Steve Sims

Personal information
- Date of birth: 2 July 1957 (age 69)
- Place of birth: Lincoln, England
- Height: 6 ft 1 in (1.85 m)
- Position: Central defender

Senior career*
- Years: Team / Apps / (Gls)
- 1975–1978: Leicester City / 79 / (3)
- 1978–1984: Watford / 152 / (4)
- 1984–1986: Notts County / 85 / (5)
- 1986–1987: Watford / 19 / (1)
- 1987–1989: Aston Villa / 41 / (0)
- 1989–??: Burton Albion / ? / (?)

International career
- 1976–1978: England U21 / 10 / (2)

= Steve Sims (footballer) =

English footballer

Steve Sims (born 2 July 1957) is an English former football defender. He played about half of his professional career at Watford.
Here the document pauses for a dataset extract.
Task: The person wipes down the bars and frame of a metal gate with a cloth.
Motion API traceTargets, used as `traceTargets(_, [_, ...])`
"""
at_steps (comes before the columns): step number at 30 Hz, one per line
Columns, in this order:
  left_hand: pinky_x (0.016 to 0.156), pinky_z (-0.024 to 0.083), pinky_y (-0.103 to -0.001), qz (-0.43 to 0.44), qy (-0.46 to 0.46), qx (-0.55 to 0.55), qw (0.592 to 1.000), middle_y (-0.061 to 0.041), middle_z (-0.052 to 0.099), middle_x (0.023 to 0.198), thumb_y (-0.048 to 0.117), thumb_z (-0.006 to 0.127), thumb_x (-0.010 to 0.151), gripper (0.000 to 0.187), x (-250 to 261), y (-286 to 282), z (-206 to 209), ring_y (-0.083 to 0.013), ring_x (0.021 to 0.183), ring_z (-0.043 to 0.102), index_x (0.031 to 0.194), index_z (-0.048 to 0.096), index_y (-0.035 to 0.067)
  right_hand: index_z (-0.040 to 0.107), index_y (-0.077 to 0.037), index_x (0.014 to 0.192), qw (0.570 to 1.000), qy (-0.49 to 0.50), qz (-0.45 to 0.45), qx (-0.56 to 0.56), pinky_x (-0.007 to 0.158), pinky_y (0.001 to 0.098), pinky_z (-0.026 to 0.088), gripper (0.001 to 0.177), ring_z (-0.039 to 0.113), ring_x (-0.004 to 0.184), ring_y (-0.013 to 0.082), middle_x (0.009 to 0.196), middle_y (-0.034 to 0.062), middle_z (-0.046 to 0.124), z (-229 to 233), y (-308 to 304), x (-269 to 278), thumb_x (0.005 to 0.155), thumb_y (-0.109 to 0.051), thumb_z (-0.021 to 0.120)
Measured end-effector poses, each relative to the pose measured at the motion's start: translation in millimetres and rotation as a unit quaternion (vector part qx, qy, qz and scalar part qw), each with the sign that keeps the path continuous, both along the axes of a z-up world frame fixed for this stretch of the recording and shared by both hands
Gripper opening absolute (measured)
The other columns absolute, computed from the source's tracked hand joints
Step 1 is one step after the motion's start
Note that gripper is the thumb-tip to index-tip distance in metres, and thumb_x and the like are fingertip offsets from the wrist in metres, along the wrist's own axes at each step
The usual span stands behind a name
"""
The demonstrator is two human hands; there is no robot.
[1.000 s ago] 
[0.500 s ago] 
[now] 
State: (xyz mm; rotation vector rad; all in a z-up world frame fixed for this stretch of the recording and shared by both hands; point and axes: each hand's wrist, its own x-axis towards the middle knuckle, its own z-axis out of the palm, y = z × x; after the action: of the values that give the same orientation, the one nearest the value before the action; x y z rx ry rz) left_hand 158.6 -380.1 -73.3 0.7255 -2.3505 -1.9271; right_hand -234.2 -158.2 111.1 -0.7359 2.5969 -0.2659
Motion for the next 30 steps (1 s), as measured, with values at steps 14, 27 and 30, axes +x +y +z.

Sims started his career at Leicester City in 1975. After 3 seasons, he was transferred to Watford for £175,000 and was the player of the season for 1980/81. In 1984, he moved to Notts County and after 2 years with the club he returned to Watford for his second spell. After a single season he signed for Aston Villa and then played for Burton Albion.

Sims remained in the West Midlands after his time at Aston Villa and retired from working for Asda in Minworth in June 2023.